Source records:

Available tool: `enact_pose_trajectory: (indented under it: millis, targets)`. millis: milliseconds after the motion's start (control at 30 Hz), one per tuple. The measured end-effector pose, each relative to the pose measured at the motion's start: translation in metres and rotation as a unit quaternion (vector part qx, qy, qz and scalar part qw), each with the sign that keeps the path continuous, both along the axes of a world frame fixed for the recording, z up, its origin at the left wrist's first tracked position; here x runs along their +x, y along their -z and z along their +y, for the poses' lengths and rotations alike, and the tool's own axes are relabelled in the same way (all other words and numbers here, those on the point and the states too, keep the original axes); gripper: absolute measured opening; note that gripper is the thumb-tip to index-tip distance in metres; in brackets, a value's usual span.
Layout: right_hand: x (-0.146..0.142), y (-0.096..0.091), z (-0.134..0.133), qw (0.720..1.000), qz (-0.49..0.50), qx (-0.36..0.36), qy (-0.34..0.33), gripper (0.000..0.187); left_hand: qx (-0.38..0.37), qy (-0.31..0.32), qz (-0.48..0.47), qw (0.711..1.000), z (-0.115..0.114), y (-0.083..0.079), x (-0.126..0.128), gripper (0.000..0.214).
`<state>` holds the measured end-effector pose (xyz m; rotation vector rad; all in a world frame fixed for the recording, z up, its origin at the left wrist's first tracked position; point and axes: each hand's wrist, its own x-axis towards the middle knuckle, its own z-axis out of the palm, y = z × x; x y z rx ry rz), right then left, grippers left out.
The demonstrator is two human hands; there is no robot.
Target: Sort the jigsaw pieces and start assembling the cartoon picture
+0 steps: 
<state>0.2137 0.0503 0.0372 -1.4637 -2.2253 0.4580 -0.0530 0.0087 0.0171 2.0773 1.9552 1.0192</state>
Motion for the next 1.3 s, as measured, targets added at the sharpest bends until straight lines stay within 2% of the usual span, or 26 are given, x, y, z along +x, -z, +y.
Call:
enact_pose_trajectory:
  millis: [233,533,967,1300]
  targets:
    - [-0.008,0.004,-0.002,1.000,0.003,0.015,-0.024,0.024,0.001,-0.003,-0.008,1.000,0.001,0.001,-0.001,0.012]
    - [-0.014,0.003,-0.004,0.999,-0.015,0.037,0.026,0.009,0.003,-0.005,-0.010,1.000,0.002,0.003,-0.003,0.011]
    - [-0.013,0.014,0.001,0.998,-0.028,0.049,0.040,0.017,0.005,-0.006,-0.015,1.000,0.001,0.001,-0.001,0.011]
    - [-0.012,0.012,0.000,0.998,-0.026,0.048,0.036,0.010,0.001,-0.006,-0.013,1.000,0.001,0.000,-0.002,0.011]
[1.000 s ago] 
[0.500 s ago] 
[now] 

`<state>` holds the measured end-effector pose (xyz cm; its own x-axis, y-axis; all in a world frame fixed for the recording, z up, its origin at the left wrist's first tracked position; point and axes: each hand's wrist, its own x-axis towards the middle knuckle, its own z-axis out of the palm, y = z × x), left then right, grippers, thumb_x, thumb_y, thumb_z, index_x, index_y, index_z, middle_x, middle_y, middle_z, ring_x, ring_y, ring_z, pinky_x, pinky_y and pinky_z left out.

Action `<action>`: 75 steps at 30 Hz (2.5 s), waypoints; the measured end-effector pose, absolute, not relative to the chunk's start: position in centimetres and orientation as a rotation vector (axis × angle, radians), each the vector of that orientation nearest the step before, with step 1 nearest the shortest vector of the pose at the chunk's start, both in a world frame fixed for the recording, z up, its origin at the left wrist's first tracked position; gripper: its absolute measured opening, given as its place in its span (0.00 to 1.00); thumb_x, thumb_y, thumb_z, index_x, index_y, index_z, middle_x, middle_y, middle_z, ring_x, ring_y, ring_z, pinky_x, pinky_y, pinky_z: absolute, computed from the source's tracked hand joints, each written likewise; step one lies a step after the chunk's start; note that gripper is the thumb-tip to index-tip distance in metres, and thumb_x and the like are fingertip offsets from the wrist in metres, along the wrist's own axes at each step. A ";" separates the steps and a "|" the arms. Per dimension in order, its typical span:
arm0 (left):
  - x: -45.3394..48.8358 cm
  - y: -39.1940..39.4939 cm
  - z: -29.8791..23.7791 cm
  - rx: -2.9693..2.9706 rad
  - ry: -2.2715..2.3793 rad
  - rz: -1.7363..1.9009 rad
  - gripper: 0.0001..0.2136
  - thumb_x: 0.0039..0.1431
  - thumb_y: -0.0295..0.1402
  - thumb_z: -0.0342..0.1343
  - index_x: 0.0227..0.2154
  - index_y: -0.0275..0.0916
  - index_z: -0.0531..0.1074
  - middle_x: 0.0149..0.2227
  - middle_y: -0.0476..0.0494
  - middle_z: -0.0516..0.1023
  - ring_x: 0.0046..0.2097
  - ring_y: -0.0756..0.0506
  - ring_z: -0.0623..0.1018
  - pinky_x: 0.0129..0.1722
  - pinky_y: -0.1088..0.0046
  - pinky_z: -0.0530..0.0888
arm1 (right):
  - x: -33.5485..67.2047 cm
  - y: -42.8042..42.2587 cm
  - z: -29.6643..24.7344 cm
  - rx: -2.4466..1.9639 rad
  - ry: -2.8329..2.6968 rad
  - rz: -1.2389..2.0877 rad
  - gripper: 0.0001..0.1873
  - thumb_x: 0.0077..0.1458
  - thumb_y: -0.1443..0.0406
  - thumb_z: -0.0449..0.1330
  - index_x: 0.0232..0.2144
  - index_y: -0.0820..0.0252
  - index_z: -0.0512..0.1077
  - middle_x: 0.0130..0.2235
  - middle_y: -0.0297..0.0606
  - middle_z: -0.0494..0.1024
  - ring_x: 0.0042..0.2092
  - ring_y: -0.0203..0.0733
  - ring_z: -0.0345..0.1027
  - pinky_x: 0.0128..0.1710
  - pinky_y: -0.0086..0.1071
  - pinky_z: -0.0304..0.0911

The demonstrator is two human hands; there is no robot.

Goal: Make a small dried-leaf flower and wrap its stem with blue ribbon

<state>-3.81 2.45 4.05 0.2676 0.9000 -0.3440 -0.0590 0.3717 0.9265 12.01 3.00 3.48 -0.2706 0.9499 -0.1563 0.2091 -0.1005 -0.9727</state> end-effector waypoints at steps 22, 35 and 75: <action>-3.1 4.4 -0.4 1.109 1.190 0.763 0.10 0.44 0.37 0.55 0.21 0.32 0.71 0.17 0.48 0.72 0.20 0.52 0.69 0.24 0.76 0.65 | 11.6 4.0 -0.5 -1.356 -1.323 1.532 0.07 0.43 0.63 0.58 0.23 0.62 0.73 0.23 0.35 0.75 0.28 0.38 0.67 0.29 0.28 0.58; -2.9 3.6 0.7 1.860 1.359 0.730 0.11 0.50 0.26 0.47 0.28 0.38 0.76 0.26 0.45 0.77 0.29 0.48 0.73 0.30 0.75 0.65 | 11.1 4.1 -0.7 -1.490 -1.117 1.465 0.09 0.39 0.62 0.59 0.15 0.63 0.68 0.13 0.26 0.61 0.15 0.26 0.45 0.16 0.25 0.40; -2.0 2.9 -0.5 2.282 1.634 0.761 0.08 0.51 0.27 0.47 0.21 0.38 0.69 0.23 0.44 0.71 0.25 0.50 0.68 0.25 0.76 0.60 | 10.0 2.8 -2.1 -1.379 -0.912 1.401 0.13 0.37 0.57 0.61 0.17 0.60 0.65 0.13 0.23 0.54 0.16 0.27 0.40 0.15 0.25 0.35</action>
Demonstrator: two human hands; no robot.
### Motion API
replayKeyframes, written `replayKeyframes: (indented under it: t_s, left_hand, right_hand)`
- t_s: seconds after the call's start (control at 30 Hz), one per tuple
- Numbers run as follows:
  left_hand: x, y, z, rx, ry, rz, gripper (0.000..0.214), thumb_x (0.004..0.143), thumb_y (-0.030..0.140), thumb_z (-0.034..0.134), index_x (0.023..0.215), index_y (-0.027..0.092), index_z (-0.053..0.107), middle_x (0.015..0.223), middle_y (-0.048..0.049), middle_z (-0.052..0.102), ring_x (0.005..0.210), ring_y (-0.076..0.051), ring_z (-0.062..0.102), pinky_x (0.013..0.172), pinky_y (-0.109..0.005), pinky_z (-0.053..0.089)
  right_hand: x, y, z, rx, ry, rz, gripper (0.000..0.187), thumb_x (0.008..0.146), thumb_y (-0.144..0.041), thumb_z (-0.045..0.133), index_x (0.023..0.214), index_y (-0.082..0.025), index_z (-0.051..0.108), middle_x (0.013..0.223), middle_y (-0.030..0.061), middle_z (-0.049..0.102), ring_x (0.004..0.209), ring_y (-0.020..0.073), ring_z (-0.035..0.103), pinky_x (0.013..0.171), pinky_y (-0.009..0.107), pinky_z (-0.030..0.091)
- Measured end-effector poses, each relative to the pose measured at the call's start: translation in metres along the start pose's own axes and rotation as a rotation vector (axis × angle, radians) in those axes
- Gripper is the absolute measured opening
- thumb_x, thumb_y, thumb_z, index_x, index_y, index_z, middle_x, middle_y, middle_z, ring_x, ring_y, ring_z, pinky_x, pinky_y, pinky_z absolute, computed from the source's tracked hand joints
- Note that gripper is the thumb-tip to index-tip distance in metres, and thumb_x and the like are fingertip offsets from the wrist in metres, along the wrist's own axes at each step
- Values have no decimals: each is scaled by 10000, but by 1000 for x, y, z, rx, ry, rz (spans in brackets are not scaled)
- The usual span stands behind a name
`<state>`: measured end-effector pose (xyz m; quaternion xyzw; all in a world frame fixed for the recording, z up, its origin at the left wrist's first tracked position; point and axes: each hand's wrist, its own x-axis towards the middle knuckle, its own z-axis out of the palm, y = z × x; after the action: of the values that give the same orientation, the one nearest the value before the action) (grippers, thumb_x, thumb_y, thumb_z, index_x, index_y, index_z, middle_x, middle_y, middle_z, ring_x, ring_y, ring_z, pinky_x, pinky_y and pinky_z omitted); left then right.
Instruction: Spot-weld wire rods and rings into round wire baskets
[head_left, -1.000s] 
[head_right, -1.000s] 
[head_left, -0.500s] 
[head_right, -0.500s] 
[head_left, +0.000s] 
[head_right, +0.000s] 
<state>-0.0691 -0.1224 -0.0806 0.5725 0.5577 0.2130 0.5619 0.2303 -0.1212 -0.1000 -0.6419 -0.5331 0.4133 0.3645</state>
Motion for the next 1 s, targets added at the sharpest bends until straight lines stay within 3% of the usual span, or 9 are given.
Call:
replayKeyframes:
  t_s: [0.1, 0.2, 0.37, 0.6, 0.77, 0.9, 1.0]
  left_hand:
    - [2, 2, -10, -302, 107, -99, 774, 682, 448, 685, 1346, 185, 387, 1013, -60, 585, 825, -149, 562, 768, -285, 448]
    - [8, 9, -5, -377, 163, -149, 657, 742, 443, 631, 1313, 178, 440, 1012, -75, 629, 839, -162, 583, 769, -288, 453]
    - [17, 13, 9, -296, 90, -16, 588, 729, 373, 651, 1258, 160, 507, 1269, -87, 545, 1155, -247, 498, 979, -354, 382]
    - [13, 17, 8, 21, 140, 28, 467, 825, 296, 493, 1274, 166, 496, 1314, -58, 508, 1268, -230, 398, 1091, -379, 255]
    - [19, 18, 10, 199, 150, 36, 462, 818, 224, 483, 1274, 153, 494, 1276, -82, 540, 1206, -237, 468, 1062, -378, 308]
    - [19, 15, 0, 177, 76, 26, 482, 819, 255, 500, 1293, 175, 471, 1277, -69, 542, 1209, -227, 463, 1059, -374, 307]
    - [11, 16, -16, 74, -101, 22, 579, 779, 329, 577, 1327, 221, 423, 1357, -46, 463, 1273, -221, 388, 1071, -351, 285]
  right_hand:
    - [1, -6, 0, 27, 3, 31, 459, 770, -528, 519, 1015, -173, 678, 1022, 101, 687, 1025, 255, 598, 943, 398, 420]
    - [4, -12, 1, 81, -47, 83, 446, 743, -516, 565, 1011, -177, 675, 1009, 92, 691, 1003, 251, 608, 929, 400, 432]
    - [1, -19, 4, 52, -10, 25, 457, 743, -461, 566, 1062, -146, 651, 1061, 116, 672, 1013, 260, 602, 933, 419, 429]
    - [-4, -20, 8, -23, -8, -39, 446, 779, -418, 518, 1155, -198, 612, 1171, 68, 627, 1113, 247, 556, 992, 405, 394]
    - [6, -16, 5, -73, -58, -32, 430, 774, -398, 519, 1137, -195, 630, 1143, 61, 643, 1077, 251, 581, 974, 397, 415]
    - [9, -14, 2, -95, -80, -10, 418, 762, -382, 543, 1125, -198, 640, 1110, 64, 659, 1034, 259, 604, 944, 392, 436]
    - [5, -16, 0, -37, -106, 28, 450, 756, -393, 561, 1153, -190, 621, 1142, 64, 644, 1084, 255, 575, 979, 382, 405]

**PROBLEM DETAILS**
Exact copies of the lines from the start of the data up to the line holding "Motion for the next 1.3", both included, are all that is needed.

**RESPONSE**
Available tool: `enact_pose_trajectory: (indented under it: millis, targets)`. millis: milliseconds after the motion's start (control at 30 Hz), one per tuple. The measured end-effector pose, each relative to the pose measured at the motion's start: translation in metres and rotation as a unit quaternion (vector part qx, qy, qz and scalar part qw), each with the sign that keeps the path continuous, both along the axes of a world frame fixed for the recording, z up, its origin at the left wrist's first tracked position; here x runs along their +x, y along their -z and z along their +y, for the poses' lengths and rotations alike, and the tool's own axes are relabelled in the same way (all other words and numbers here, those on the point and the states too, keep the original axes); gripper: absolute measured opening; note that gripper is the thumb-tip to index-tip distance in metres; in brackets, a value's usual span.
Layout: right_hand: x (-0.146..0.142), y (-0.096..0.091), z (-0.134..0.133), qw (0.720..1.000), qz (-0.49..0.50), qx (-0.36..0.36), qy (-0.34..0.33), gripper (0.000..0.187); left_hand: qx (-0.38..0.37), qy (-0.31..0.32), qz (-0.48..0.47), qw (0.711..1.000), z (-0.115..0.114), y (-0.083..0.079), x (-0.126..0.128), gripper (0.000..0.214).
`<state>` holds the measured end-effector pose (xyz m; rotation vector rad; all in a world frame fixed for the recording, z up, its origin at the left wrist's first tracked position; point and axes: each hand's wrist, its own x-axis towards the middle knuckle, its own z-axis out of the palm, y = z × x; x y z rx ry rz), right then left, grippers left out.
The demonstrator is two human hands; there is no robot.
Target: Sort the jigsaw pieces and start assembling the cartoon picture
+0 steps: 
<state>0.2137 0.0503 0.0372 -1.4637 -2.2253 0.4580 -0.0530 0.0087 0.0171 2.0773 1.9552 1.0192</state>
Motion for the next 1.3 s, as measured, targets added at the sharpest bends until straight lines stay within 2% of the usual span, or 26 are given, x, y, z along +x, -z, +y.

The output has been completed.